Like many Canadians, I’ve always been a huge hockey fan. I’ve got the requisite pictures of myself around three years old playing hockey against my grandma’s legs as she sits on the couch, I was one of those kids who could name every player on every team plus their hometowns, stats, and shooting hand.
But as I got older, other things (family, work) took more of my time and even though I still consider myself a fan, I don’t watch hockey nearly as closely as I used to.
Even with the advent of cable, I don’t watch games every night of the week and am happy to watch a game on Saturday night if it’s a team I follow or that has a star player.
When I started following hockey seriously when I was 8 or 10, the team winning all the Stanley Cups was the 1980-84 Islanders and they quickly became my favourite team. Bryan Trottier and Clark Gillies were both from Saskatchewan, Mike Bossy was the best natural goal scrorer of all-time (and still my favourite player ever) and don’t get me started on how money Billy Smith was in net – both in terms of stepping up for playoffs but also his aggressive, stick-swinging, in-your-face style.
The Islanders have finally climbed out of a long walk in the desert of suckitude but I drifted away from cheering for them, especially after we moved to Calgary in 2001 (interesting that my two favourite teams of all-time – Isles & Flames – are both known for their rivalries with the Oilers!)
Anyhow, this was shaping up to be another season where I’d sort of half-follow what was going on early in the season, see my interest go as it went on but fully expected that the Flames would be a bottom 5 team after trading away or losing to retirement all of their best players.
But then something crazy happened. The Flames were winning. And they were winning in an exciting way so that I ended up watching pretty much EVERY SINGLE GAME (I taped the games I missed when we went to Dominican Republic and even watched them in ffwd when we got back!) The Flames had a knack for coming back in the third period from deficits so you couldn’t turn off games, even if they were down 2, 3 or even 4 goals.
All combined, this easily turned out to be the best season of hockey I’ve ever watched and there are many, many reasons for this (much on this list cribbed from a thread I started on CalgaryPuck)…

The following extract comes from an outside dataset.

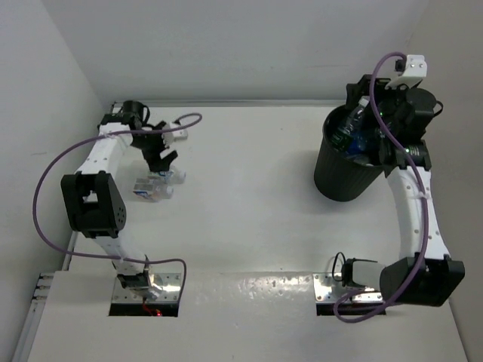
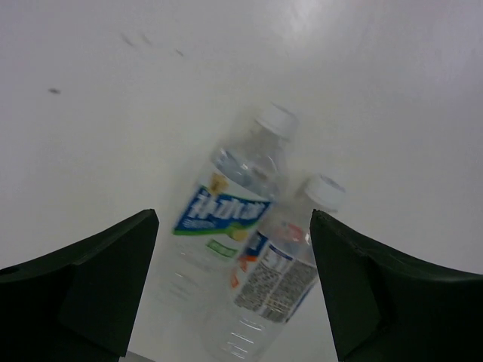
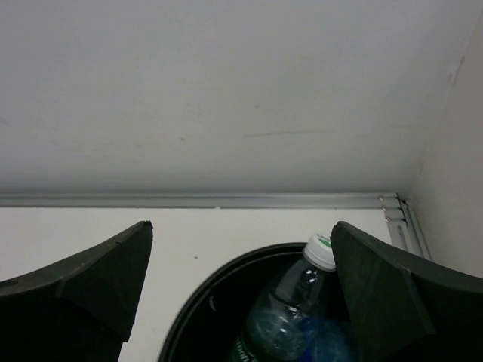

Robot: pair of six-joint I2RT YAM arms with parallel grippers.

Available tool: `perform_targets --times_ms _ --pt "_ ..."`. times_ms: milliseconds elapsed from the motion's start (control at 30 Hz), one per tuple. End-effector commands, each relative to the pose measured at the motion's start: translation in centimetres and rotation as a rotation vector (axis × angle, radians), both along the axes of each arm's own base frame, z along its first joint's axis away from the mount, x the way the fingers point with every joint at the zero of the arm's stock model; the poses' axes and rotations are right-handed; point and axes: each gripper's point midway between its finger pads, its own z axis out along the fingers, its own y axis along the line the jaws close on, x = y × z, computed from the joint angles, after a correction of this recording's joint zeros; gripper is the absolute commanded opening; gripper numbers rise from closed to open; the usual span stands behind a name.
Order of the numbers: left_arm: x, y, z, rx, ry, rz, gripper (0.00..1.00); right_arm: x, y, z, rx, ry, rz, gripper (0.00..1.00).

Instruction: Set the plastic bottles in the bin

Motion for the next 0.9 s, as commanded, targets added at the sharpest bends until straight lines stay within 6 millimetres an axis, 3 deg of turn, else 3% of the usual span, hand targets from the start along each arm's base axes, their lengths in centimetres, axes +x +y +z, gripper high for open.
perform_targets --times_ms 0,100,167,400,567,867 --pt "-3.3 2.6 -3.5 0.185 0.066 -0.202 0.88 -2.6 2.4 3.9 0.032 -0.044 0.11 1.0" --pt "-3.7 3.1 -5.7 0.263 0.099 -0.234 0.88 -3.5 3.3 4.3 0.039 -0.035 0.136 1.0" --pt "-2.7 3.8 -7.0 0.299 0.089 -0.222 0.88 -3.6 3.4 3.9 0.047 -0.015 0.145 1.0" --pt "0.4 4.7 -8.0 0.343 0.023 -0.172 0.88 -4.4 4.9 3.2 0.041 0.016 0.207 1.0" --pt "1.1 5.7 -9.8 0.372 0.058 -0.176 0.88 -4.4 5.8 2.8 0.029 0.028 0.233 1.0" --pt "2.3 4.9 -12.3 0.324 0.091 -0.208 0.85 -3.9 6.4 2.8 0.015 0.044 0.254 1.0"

- The Flames were expected to be a bottom 5 team, possibly getting the Number One overall pick and ended up clinching a spot in the playoffs in the second last game of the season.

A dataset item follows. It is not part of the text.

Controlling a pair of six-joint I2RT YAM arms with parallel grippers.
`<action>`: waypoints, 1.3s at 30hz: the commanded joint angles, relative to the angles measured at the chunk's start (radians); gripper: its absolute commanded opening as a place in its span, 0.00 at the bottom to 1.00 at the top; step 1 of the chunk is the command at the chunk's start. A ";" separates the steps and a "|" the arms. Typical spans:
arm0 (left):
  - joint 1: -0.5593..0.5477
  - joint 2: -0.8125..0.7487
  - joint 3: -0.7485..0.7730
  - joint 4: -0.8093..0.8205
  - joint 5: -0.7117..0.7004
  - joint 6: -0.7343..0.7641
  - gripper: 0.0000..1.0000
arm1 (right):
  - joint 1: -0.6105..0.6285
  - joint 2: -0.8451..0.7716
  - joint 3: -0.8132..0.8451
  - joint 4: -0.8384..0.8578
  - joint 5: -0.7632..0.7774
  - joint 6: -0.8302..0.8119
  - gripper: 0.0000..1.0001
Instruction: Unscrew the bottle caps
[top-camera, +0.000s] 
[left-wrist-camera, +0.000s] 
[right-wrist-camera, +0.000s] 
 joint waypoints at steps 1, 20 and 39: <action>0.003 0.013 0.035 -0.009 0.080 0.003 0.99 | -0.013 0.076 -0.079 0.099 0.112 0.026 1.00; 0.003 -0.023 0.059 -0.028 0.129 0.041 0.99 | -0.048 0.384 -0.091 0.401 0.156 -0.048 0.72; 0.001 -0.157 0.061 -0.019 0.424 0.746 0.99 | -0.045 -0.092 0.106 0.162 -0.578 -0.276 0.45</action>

- They did this by beating the defending Stanley Cup champs, the LA Kings, who were desperate to win to keep their playoff hopes alive and who had won something like five (?) elimination games in a row going back to the previous year’s Stanley Cup finals.

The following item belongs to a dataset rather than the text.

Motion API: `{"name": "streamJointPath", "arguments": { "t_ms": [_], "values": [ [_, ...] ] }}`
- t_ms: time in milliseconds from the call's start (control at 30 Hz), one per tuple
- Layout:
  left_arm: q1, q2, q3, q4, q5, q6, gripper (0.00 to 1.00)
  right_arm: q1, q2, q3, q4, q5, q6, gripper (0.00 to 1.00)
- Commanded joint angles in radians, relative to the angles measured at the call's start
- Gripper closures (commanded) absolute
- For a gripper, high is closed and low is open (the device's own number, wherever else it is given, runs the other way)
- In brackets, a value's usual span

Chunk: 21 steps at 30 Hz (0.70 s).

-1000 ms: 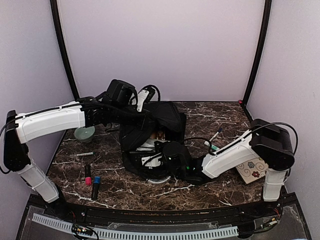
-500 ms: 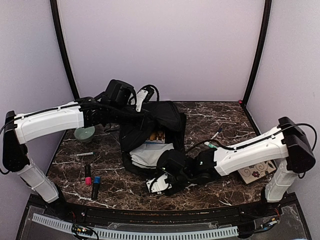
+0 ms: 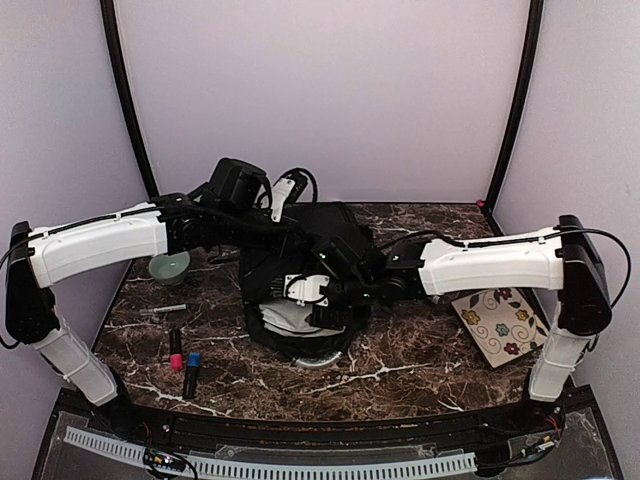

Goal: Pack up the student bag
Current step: Adjust the pencil case in the largest pocket of the bag.

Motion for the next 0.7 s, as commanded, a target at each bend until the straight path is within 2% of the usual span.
{"name": "streamJointPath", "arguments": {
  "t_ms": [0,167,267,333,433,467,500,667],
  "values": [
    [0.005,-0.070,0.009,0.107,0.024,-0.014,1.00,-0.027,0.100,0.045,0.003,0.029,0.052,0.30],
    [0.007,-0.073,-0.003,0.110,0.026,-0.017,1.00,-0.054,0.206,0.074,-0.006,0.070,0.091,0.29],
    [0.007,-0.076,-0.010,0.117,0.025,-0.018,1.00,-0.077,0.270,0.096,-0.026,0.070,0.123,0.34],
    [0.008,-0.076,-0.013,0.117,0.026,-0.018,1.00,-0.085,0.291,0.094,-0.027,0.065,0.125,0.46],
    [0.008,-0.076,-0.017,0.118,0.025,-0.018,1.00,-0.086,0.285,0.074,-0.004,0.089,0.106,0.87],
    [0.010,-0.075,-0.017,0.117,0.025,-0.017,1.00,-0.085,0.277,0.068,0.008,0.101,0.100,0.97],
    [0.010,-0.074,-0.019,0.117,0.024,-0.016,1.00,-0.086,0.270,0.062,0.016,0.113,0.092,1.00],
    [0.016,-0.068,-0.017,0.122,0.023,-0.015,1.00,-0.077,0.207,0.054,0.022,0.179,0.078,1.00]
  ]
}}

- Flames Captain, Mark Giordano, was consensus pick for the Norris trophy for best defenceman based on the season he was having as leading d-man in the NHL.
- After he got injured around game 60 of the 82 game season, the team was expected to fold but they actually carried on with the same team-based approach and didn’t drop off at all going 12-5-3 to earn a playoff spot.
- A free agent brought in to help cover for the absence of Giordano, David Schlemko, got thrown into a shoot-out in one of his first games for the Flames and won it with an amazing move aka “The Schlemko“
- Can’t take your eyes off-him, rookie sensation and Hobey Baker winner as best US college player, Johnny Gaudreau emerges as a star even though he’s a fourth-round pick and very small by NHL standards.
- Gaudreau is odds-on favourite to win the Calder Trophy as NHL rookie of the year.
- Sean Monahan avoids the sophomore slump to post a season with 31 goals and 31 assists which is unreal in a season when the Art Ross winner for most points only scored 87 points, barely a point-a-game pace.
- Monahan scored 30 goals as the youngest player on the team. Only 10 other players have hit that mark in the 2000’s as 20 year olds. Do the names Ovechkin, Stamkos, Toews, Malkin, Kovalchuk mean anything? Because that’s pretty much the best the NHL has to offer.
- Monahan also currently tops all scorers from his draft class even though he wasn’t picked until the sixth spot. He’s also in second place for points, only five behind the number one pick that year.
- I don’t think it’s anything to do with him directly (as far as I know) but Monahan also has one of the funniest parody Twitter accounts I’ve seen, Boring Sean Monahan.
- Jiri Hudler looks revitalized playing on a line with youngsters Gaudreau and Monahan and leads the team in scoring with 76 points, a career high and good for 8th place in the entire NHL scoring race.
- Hudler, Monahan and Gaudreau were easily the best line in the league, arguably since Christmas and especially when it mattered during the month of March as the playoff race was at its height.
- Coach Bob Hartley had a motto of “Always earned, never given” which the team rallied around.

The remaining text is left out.